Pascal es el nombre del cocinero francés que regenta un establecimiento de comida casera para llevar en Granada. Se encuentra ubicado en una calle céntrica de mucho tránsito, pero que aún no ha sido del todo tomada por las avalanchas turísticas, cada vez más frecuentes y más multitudinarias, que se han convertido en el negocio más pujante de la ciudad de un tiempo a esta parte. Se percibe en cómo el espacio disponible para quienes la vivimos se ve reducido para beneficio de marcas franquiciadas cuyas cajas recaudadoras se encuentran muy lejos. La mayor parte de la riqueza que recolectan no se queda en las manos de quienes trabajan en ellas, ni en las de quienes habitamos y cuidamos los lugares cuyos atractivos explotan, aunque –eso sí– somos los principales sufridores de las externalidades (negativas) a las que esas actividades comerciales dan lugar. Es la misma historia se vaya a donde se vaya: Málaga, Sevilla… París. Es la globalización, amigos.
Una parte muy considerable del dinero producido a base de vender lo mejor de los espacios públicos de nuestras ciudades se va en forma de rentas del capital a esas otras ciudades, las ciudades globales como Nueva York (a gran distancia de todas las demás) o Londres o Moscú, en las que se instalan los individuos ricos, porque les aseguran que su riqueza se encuentra a salvo, sus hijos van a recibir la educación de élite que contribuye a que mantengan su estatus de casta superior y ofrecen las condiciones adecuadas para que puedan seguir desarrollando sus negocios. Ciertamente las estrategias residenciales son un componente significativo de la constitución de una plutocracia global. La red de ciudades globales son centros neurálgicos en los que se concentra el poder y el control dado el proceso de las últimas décadas de deslocalización de empresas y su expansión por el planeta.

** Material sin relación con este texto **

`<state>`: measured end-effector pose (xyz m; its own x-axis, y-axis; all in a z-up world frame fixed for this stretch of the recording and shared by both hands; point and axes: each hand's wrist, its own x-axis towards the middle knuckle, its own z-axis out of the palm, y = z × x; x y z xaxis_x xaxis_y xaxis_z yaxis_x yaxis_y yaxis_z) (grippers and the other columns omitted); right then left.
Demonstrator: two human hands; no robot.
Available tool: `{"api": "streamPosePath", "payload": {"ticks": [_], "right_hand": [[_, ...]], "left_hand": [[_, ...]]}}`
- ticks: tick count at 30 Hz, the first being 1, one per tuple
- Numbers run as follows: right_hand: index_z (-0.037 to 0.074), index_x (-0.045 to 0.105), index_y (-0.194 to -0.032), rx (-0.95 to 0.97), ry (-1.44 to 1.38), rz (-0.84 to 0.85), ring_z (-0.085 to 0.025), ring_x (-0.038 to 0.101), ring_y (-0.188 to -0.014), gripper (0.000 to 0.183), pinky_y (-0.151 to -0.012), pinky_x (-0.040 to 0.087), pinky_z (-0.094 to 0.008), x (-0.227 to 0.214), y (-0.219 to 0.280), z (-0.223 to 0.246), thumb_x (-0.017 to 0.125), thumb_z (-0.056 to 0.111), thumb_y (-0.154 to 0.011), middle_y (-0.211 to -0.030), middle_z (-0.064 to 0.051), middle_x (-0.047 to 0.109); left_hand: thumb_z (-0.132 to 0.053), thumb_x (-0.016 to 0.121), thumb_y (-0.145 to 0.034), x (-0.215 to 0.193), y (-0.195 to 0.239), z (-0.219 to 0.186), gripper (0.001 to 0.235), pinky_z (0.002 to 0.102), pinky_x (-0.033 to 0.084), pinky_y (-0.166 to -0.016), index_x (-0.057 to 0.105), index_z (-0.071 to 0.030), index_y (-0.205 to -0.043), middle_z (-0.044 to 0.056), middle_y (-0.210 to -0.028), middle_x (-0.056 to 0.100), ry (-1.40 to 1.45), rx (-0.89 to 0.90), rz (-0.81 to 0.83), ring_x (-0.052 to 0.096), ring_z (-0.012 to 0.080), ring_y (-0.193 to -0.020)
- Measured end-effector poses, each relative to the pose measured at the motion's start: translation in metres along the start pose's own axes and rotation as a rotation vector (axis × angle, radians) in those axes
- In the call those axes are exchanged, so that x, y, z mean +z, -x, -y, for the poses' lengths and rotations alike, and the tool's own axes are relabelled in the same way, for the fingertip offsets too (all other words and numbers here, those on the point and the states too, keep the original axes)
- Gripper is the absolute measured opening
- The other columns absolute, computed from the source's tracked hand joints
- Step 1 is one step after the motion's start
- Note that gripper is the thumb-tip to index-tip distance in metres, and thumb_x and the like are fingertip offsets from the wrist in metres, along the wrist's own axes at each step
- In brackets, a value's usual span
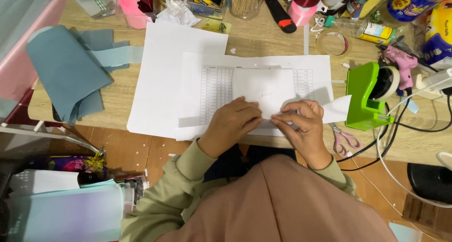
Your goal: The person folds a printed paper template into a small box shape, aligning edges and creasing folds. They then use clear tape to secure the box's flaps and seams, pressing the tape down to hold the structure together.
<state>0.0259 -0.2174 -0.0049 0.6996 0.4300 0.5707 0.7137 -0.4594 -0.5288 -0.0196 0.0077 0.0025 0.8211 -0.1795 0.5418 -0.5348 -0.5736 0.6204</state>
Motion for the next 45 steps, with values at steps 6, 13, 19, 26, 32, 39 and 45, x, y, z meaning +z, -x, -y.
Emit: {"api": "streamPosePath", "payload": {"ticks": [6, 13, 19, 26, 32, 39, 45], "right_hand": [[0.025, 0.08, -0.092, 0.162, -0.047, -0.012, -0.022, 0.055, -0.104, 0.005, -0.103, 0.031, -0.039, -0.001, -0.002, 0.022, 0.083, 0.025, -0.088, -0.098, 0.002, 0.066], [0.022, 0.08, -0.089, 0.241, -0.041, -0.016, -0.022, 0.055, -0.106, 0.006, -0.105, 0.026, -0.041, 0.001, -0.003, 0.028, 0.084, 0.022, -0.085, -0.095, 0.0, 0.065], [0.025, 0.08, -0.086, 0.237, -0.041, -0.013, -0.02, 0.056, -0.106, 0.009, -0.105, 0.026, -0.039, 0.002, -0.002, 0.018, 0.087, 0.024, -0.08, -0.094, 0.002, 0.066], [0.023, 0.08, -0.085, 0.235, -0.033, 0.024, -0.022, 0.055, -0.106, 0.008, -0.105, 0.025, -0.042, 0.001, -0.003, 0.019, 0.086, 0.025, -0.08, -0.094, 0.001, 0.065], [0.023, 0.08, -0.088, 0.235, -0.036, 0.031, -0.022, 0.055, -0.108, 0.008, -0.107, 0.024, -0.045, 0.001, -0.003, 0.019, 0.085, 0.027, -0.082, -0.096, 0.001, 0.065], [0.016, 0.077, -0.113, 0.171, 0.03, -0.177, -0.033, 0.058, -0.115, 0.025, -0.112, 0.034, -0.053, -0.06, 0.001, 0.033, 0.082, 0.012, -0.089, -0.12, -0.012, 0.066], [-0.002, 0.07, -0.123, 0.468, 0.222, -0.426, -0.024, 0.063, -0.109, 0.012, -0.09, 0.051, -0.032, -0.151, 0.056, -0.052, 0.065, 0.004, -0.115, -0.12, -0.016, 0.067]], "left_hand": [[-0.017, 0.08, -0.09, -0.011, -0.005, -0.01, 0.011, 0.04, 0.052, -0.103, 0.073, -0.008, -0.087, 0.006, -0.093, 0.074, 0.0, 0.018, -0.019, 0.073, 0.025, -0.104], [-0.017, 0.081, -0.088, 0.012, 0.005, -0.001, 0.009, 0.036, 0.056, -0.096, 0.074, -0.012, -0.088, 0.002, -0.089, 0.072, -0.023, -0.045, -0.036, 0.073, 0.0214, -0.099], [-0.025, 0.077, -0.093, 0.027, 0.034, -0.014, 0.019, 0.051, 0.043, -0.112, 0.073, -0.019, -0.11, 0.004, -0.118, 0.067, -0.63, 0.323, -0.275, 0.065, 0.0257, -0.117], [-0.035, 0.085, -0.084, 0.019, 0.02, 0.002, 0.03, 0.052, 0.023, -0.115, 0.077, -0.014, -0.104, 0.002, -0.109, 0.069, -0.245, -0.047, -0.225, 0.056, 0.0234, -0.118], [-0.036, 0.086, -0.082, 0.018, 0.011, -0.008, 0.028, 0.059, -0.001, -0.116, 0.078, -0.012, -0.093, 0.006, -0.112, 0.072, -0.132, -0.134, -0.252, 0.053, 0.0286, -0.125], [-0.035, 0.088, -0.079, 0.014, 0.011, -0.005, 0.028, 0.057, -0.003, -0.117, 0.078, -0.012, -0.09, 0.004, -0.103, 0.074, -0.147, -0.094, -0.262, 0.054, 0.0277, -0.124], [-0.037, 0.087, -0.082, 0.011, 0.013, 0.002, 0.024, 0.056, 0.008, -0.117, 0.069, -0.021, -0.084, -0.008, -0.105, 0.075, -0.371, 0.038, -0.263, 0.059, 0.0257, -0.122]]}}
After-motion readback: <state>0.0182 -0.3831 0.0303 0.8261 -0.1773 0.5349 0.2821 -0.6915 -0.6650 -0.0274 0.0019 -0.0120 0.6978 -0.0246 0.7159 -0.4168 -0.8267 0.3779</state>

Obviamente no es el caso de Pascal, que no es un millonario ni aspira a serlo. Su modesto establecimiento no es de una franquicia de identidad líquida, sino un negocio con personalidad, cuya alta calidad a precios razonables ha sido reconocida repetidamente por Le Guide du Routard. En la puerta de entrada exhibe los reconocimientos otorgados en varios años junto con pizarras y letreros donde anuncia sus platos elaborados por él mismo. Todos los días tiene su plat du jour, su plato del día, que ha sido cocinado con ingredientes que él mismo compra en el mercado. Por menos de cinco euros puede uno disfrutar de un sabroso pastel de carne o una deliciosa ración de pollo al curry. Al cruzar su puerta el cliente tiene la impresión de trasladarse a un pedacito de Francia, como si fuese algo así como una embajada culinaria que constituyese un trozo de suelo soberano francés.
En el rato que pasa desde que entro hasta que me voy con mi plat du jour Pascal y yo gozamos de una conversación en la que practicamos la ironía utilizando de materia prima lo que acontece en el mundo. Compartimos en muchos aspectos un punto de vista crítico respecto del camino que sigue la política, particularmente la europea. Somos presa de la misma frustración porque observamos cómo las élites que detentan el poder le ganan la partida a la mayoría de la ciudadanía en el contexto de unas democracias que muestran una palmaria debilidad a la hora de hacerle frente a las injusticias evidentes.
En nuestra última microtertulia le expresé mi admiración por el pueblo francés, por su ánimo movilizador, por esa fuerza que les parece venir de sus ancestros revolucionarios y que les lleva en volandas a las calles, a rebelarse con pasión contra la injusticia. Le declaré mi esperanza en que ellos mantuvieran viva la llama de la Europa que todavía cree en el progreso universal, ese valor que actualmente parece pasado de moda, ante el empuje arrollador de tanta reivindicación identitaria y tribal en consonancia con la exclusividad low cost que nos vende la mercadotecnia. Pero Pascal me replicó que la desmotivación se ha apoderado de los franceses, consentidores en general del paulatino empobrecimiento de las clases media y trabajadora. No me extraña: es la muestra de la desmotivación aprendida de una ciudadanía que ha abrazado el desempoderamiento voluntario. Así acabamos nuestra charla: ensombrecido el ánimo por una nube de melancolía.